In De armoede van economische gelijkheid laat de Amerikaanse econoom George Reisman zien dat in debatten over economische ongelijkheid een onjuiste definitie van kapitaal gebruikt wordt. Kapitaal kan net bijdragen aan de verkleining van economische ongelijkheid, meent Reisman. Hij is professor emeritus in economie aan Pepperdine University en auteur van onder meer Capitalism: A Treatise on Economics, een magnus opus dat ontstond uit zijn proefschrift over kapitaal en winst.
Een Nederlandse vertaling van De armoede van economische gelijkheid werd al in 2014 gepubliceerd. In de nieuwe editie zijn voor een betere leesbaarheid nog enkele wijzigingen gedaan. De vertalers wilden met dit boek een breed publiek bereiken. Dat deden ze met onder meer de talrijke voetnoten om lezers met een gematigde kennis van economie meer toelichting te geven.

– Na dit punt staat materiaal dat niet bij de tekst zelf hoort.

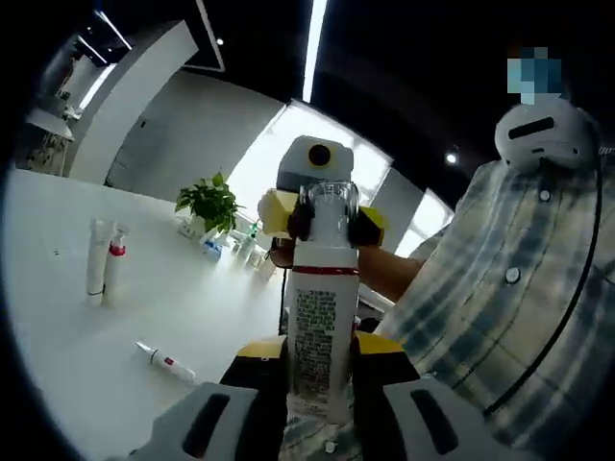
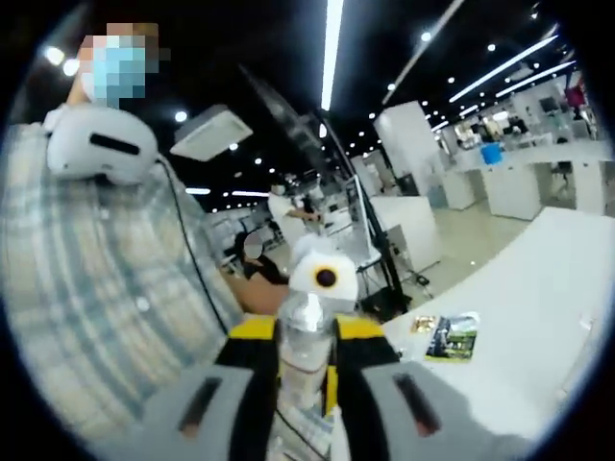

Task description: Arrange the skincare products in the storage area until every visible bottle or jar stands upright without overlapping.

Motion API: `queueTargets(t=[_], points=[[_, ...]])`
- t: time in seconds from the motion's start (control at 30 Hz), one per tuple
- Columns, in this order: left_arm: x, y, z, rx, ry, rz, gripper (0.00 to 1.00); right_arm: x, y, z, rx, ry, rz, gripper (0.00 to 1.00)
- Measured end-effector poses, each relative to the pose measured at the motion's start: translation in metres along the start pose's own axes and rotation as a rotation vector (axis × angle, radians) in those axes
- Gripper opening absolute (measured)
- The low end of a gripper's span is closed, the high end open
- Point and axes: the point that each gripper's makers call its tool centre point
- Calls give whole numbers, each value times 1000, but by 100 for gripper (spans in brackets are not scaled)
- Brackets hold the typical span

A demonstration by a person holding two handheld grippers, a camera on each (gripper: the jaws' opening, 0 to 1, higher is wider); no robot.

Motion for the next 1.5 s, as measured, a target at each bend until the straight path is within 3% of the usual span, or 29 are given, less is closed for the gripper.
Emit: queueTargets(t=[0.07, 0.13, 0.23, 0.27, 0.3, 0.37, 0.43, 0.5, 0.57, 0.7, 0.83, 0.97, 1.1, 1.2, 1.33, 1.5], points=[[3, -5, -5, 19, -29, 26, 24, 2, -6, 14, 4, 68, 36, 20], [8, -13, -20, -10, -121, 63, 23, 2, -9, 24, 31, 127, 59, 21], [9, -21, -26, -16, -164, 104, 23, 0, -9, 29, 8, 149, 65, 23], [11, -27, -33, -34, -202, 129, 23, -2, -7, 33, -10, 166, 65, 24], [10, -27, -32, -29, -196, 128, 23, -2, -7, 39, -8, 205, 71, 26], [13, -35, -43, -53, -260, 160, 23, -1, -6, 44, -11, 238, 75, 31], [12, -39, -50, -40, -300, 168, 23, 1, -4, 52, -36, 306, 81, 31], [10, -41, -51, -41, -303, 173, 23, 2, -3, 54, -56, 341, 95, 31], [8, -44, -58, -56, -344, 181, 23, 2, 2, 53, -62, 365, 77, 31], [1, -43, -67, -72, -383, 155, 23, 16, 7, 69, -109, 502, 80, 31], [-11, -44, -74, -79, -409, 142, 23, 31, 11, 78, -169, 588, 109, 28], [-25, -43, -80, -82, -420, 118, 23, 40, 17, 84, -216, 612, 111, 24], [-41, -38, -94, -146, -461, 48, 23, 55, 26, 92, -260, 655, 94, 22], [-50, -40, -99, -142, -473, 26, 23, 67, 29, 97, -280, 657, 95, 21], [-56, -44, -107, -166, -508, 23, 24, 74, 27, 102, -235, 649, 75, 20], [-60, -44, -117, -135, -560, 4, 25, 82, 30, 109, -209, 643, 66, 20]])
Point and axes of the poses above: the point that each gripper's makers call its tool centre point, and the gripper's own axes: x roughly backward along the fingers, z roughly to its right, y roughly out of its underside, and after that the axes turned 4 degrees about -z, right-handed
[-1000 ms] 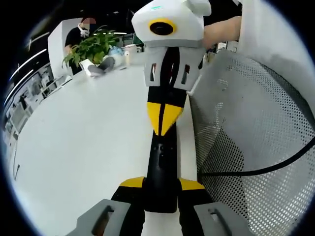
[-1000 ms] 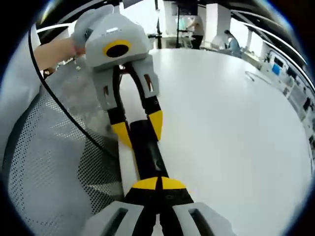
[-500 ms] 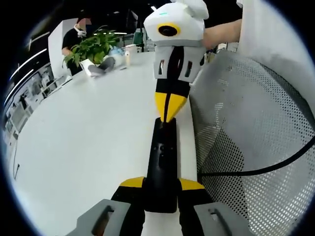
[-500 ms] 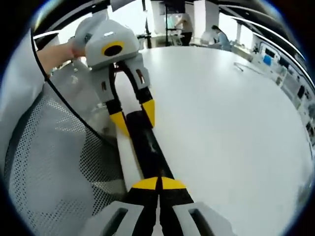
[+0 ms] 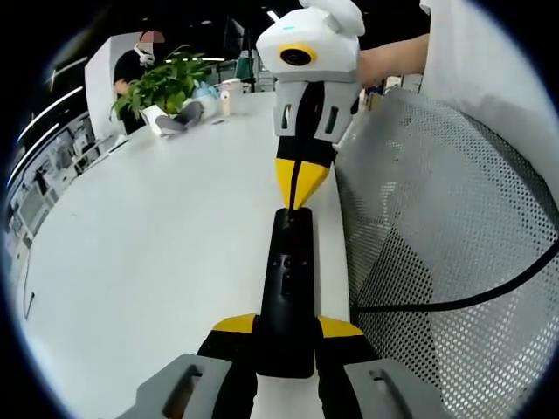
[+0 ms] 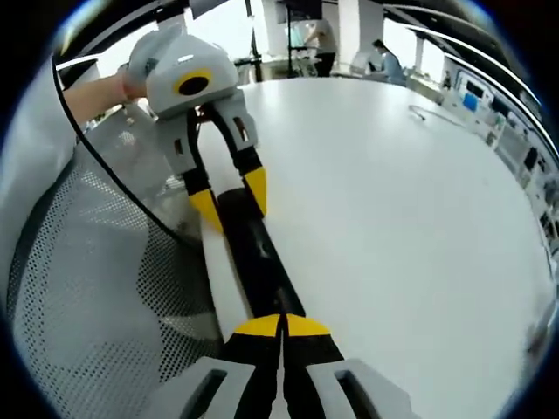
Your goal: Press the specified remote control buttons in sequence, fully releasing each button before pressing the next.
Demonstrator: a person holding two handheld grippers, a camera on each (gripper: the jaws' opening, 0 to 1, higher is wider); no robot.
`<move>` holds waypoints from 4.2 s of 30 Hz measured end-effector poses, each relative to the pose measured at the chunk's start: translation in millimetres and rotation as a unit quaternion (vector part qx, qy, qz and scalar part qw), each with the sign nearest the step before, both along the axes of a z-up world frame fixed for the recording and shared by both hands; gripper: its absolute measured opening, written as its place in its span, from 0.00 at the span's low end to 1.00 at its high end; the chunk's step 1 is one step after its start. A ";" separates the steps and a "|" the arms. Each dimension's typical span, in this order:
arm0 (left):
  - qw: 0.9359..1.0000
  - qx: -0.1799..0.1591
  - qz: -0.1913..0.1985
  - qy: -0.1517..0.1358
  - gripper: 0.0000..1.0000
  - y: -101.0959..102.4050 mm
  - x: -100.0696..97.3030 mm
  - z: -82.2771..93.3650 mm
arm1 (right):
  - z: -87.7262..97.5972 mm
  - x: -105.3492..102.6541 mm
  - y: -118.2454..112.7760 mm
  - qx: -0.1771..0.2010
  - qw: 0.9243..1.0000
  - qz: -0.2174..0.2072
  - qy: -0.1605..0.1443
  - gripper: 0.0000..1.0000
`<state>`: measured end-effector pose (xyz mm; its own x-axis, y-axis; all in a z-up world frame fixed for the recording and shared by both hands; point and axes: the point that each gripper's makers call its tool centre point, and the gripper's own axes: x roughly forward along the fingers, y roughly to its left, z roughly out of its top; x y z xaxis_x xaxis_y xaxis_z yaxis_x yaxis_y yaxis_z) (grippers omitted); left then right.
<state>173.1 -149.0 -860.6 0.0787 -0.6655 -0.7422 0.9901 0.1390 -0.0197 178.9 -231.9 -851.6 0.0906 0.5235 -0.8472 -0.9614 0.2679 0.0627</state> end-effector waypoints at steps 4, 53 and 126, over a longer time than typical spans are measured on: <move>1.000 0.003 -0.003 0.000 0.24 -0.1 0.3 0.0 | -0.7 -0.1 -0.9 -0.028 0.997 0.056 -0.033 0.00; 0.999 0.033 -0.038 0.001 0.24 1.5 -0.8 -1.8 | 0.1 -9.1 4.8 0.015 0.999 0.002 -0.037 0.08; 0.976 -0.029 0.215 0.004 0.76 42.7 24.4 29.2 | -14.2 -0.4 48.9 0.045 0.996 0.069 -0.043 0.22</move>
<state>197.5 -106.3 -831.4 0.3536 -0.6140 -0.7057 0.8407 0.5393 -0.0480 178.5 -183.0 -865.8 0.0836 0.6101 -0.7879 -0.9915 0.1301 -0.0044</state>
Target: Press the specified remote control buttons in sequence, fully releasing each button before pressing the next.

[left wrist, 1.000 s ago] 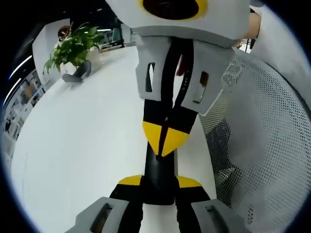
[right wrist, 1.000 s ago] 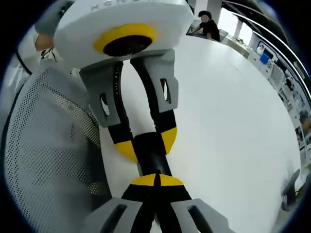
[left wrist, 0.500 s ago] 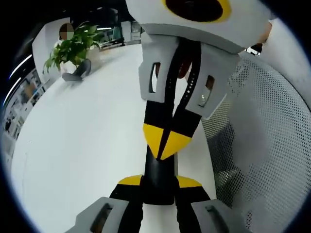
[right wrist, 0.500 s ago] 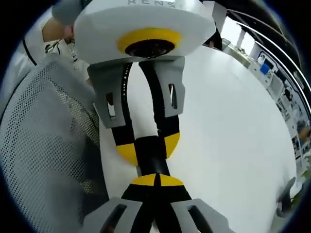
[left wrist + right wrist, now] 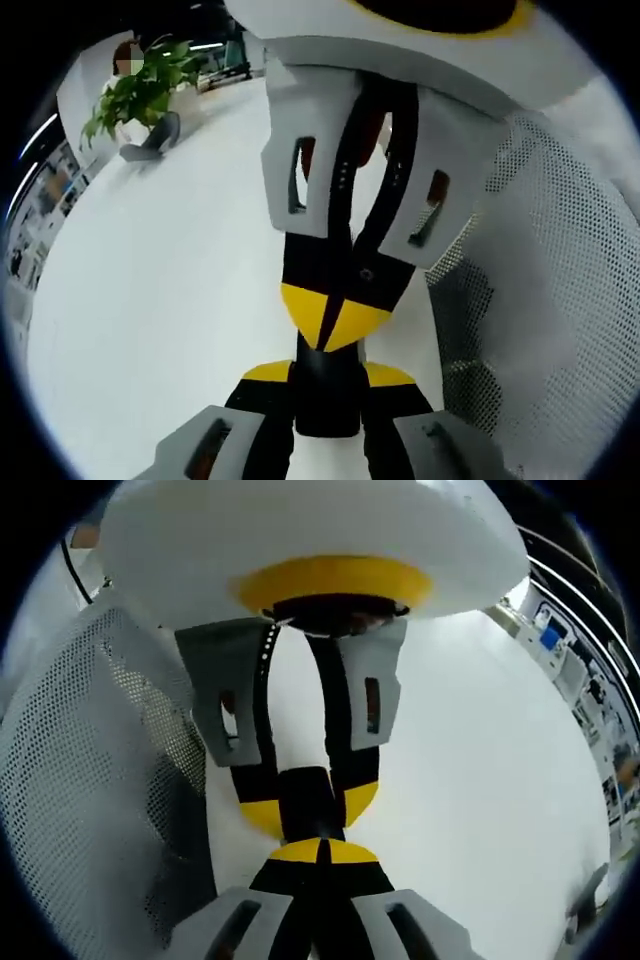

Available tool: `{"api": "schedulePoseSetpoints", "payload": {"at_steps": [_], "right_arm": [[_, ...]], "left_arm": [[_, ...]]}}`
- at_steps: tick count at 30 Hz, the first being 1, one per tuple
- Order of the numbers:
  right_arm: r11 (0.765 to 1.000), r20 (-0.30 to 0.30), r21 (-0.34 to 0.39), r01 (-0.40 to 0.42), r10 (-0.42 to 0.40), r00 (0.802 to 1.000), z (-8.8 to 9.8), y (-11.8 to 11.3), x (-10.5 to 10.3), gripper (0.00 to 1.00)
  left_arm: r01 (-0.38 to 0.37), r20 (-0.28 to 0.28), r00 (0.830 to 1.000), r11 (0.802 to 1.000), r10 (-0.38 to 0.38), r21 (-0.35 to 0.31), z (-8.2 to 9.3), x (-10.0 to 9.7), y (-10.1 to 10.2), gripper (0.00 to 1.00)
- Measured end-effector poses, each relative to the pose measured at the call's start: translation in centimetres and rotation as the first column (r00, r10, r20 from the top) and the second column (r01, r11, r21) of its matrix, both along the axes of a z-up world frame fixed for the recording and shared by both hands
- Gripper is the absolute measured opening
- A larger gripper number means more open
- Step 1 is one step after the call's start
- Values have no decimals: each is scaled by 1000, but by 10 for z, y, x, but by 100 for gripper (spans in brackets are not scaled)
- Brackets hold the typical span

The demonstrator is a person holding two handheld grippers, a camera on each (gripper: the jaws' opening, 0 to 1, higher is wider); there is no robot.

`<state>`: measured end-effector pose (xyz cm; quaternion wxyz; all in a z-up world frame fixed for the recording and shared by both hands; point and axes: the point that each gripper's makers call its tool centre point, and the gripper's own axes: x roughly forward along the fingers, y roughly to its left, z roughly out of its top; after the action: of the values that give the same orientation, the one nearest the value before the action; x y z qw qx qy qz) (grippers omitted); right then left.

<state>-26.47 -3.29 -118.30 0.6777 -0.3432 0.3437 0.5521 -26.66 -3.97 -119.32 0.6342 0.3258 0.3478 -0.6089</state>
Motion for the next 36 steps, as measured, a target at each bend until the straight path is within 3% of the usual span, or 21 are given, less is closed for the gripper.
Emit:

Reismans boek is een antwoord op Thomas Piketty’s bekende publicatie Kapitaal in de 21ste eeuw dat de vertalers graag wilden vertalen naar het Nederlands. ‘Het valt op dat de kritieken op Piketty de kern van zijn werk dikwijls niet raken’, schrijven ze in het voorwoord. Veel kritiek blijft namelijk beperkt tot de data die Piketty gebruikt. Daarom schreef Reisman een essay over de rol van kapitaal en sparen in de economie, het verband tussen lonen en winsten en de theoretische fouten die Piketty omtrent deze thema’s maakt.
In deel 1 van dit boek geeft Reisman kritiek op Piketty. Een van de verwijten van Reisman naar Piketty is dat hij oproept tot vernietigende beleidsmaatregelen omdat hij binnen zijn economische theorie enkele verkeerde aannames hanteert. De leidende figuur in zijn intellectuele ontwikkeling is Karl Marx. Mises en Böhm-Bawerk en Ricardo ontbreken, merkt Reisman op. ‘Als gevolg daarvan heeft Piketty weinig begrepen van de rol die kapitaal in de productie speelt en heeft hij een ontoereikend begrip van de theorie achter winsten, sparen en investeren.’ Reisman biedt daarop een alternatieve verklaring van kapitaal, winst en economische groei.
In deel 2 gaat Reisman vervolgens verder met een ethische verdediging van economische ongelijkheid. Reisman bewandelt dus zowel het wetenschappelijke (deel 1) als het subjectieve pad (deel 2). De econoom gebruikt overigens een stevige lading retoriek. ‘Voor de Nederlandse lezer gaat Reismans polemische taalgebruik uit deel 2 waarschijnlijk te ver’, waarschuwen de vertalers, die het niettemin eens zijn met Reismans pleidooi voor minder nivellering.
Reismans besluit is ten slotte een sneer naar Piketty. ‘Wanneer Piketty’s aanbevolen beleidsmaatregelen (meer egalitarisme) uitgevoerd zouden worden, zijn de consequenties even desastreus als het gebrek van Piketty’s kennis voor deugdelijke economische theorie. De populariteit van zijn boek is een maatstaf voor de economische onwetendheid van onze tijd.’